The “law is written on their hearts.” You don’t have to be a Christian to realize killing unborn children is wrong. The conscience causes millions (126 million?) to continue to advocate abortion with few or no limitations. By that I mean, if the Supreme Court or politicians or popular culture or the nation supports abortion, the pangs of conscience over the sin of an abortion are soothed and buried and the act justified. “They have become callous and have given themselves up to sensuality, greedy to practice every kind of impurity” (Eph. 4:19).

Abortion will continue. The numbers have decreased since the Dobbs decision. But states like Illinois have been busy removing any and all impediments and inviting out-of-state abortion providers to locate in the state as surrounding states (like Missouri) have eliminated or restricted abortion.

We know a better way for burdened consciences. We know it because we confess it every week about ourselves. “If we say we have no sin, we deceive ourselves and the truth is not in us. But if we confess our sins, God, who is faithful and just, will forgive our sins and cleanse us from all unrighteousness” (LSB, p. 151). As Luther once begged a friend:

Join us truly great and hardboiled sinners so that you do not diminish Christ for us, who is not a saviour for imaginary or trivial sins but rather for real sins. … In this way Staupitz used to comfort me in my melancholic periods, saying “You wish to be a ‘painted sinner’ and to have a ‘painted Christ’ as your saviour. You must get used to the fact that Christ is a real saviour and that you are a real sinner.”[1]

Who of us has not been deceived by the devil, the world and the flesh? Even daily our thoughts, words and actions convict us. We try to cover our sin by suppressing our consciences, ever justifying our thoughts and actions. “Well, he started it!” “I’ll forgive her when she comes and apologizes to me first!” “He had it coming!” “For I do not do the good I want, but the evil I do not want is what I keep on doing. … Wretched man that I am! Who will deliver me from this body of death?” (Rom. 7:19, 24). Christ. Christ comes only for sinners.

We will advocate for life. We’ll act responsibly in the public realm. We’ll march. But the greatest thing we can do is speak forgiveness in Jesus. “Come to me, all who labor and are heavy laden, and I will give you rest” (Matt. 11:28). The deception of abortion and its practitioners has wounded the lives and hearts and consciences of millions upon millions.

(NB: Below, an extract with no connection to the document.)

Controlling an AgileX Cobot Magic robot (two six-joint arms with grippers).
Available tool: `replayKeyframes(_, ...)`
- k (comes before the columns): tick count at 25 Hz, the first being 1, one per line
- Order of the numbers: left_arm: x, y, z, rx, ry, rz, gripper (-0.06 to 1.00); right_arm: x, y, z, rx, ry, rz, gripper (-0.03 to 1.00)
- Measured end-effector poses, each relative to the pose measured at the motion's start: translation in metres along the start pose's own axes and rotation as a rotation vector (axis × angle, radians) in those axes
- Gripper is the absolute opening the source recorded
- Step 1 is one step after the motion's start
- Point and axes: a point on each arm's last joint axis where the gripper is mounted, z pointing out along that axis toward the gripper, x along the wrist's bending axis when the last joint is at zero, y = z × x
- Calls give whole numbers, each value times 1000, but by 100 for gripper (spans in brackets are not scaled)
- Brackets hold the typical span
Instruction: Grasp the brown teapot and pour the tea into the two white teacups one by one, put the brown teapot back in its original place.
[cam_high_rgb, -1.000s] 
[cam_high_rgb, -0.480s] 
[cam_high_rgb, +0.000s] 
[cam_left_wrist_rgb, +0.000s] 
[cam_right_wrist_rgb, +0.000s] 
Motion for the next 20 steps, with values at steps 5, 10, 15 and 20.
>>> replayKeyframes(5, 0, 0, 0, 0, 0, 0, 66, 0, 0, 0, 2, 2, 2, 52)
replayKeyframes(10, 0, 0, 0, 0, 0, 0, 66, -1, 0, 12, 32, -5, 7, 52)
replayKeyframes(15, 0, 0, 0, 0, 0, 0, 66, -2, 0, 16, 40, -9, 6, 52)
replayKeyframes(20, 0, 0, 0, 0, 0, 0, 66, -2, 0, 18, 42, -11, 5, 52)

We have the only true cure for the conscience: “The blood of Jesus his Son cleanses us from all sin” (1 John 1:7).

We will act on behalf of the unborn. As I’ve gotten to know the pro-life community over the past two decades, I have seen overwhelming compassion for children and for women who have had abortions. I’ve seen organizations and individuals provide money and support for women and babies in crisis by the thousands upon thousands. During the third century plague in Carthage, North Africa, Bishop Cyprian led his people in caring for the sick and dying (Christian or not) and burying the dead. The testimony of love that gave to the world was overwhelming. So also we are called to do the same in this continuing plague of abortion. We shall forgive in the name of Jesus, and love and care in the name of Jesus. I’m delighted that the “Million Dollar Life Match” (see the Snippets in this issue) is doing just that all over the LCMS.


[1] Martin Luther to George Spalatin, August 21, 1544. Translated by Elmore Leske, edited and revised by Stephen Pietsch. Available at doxology.us.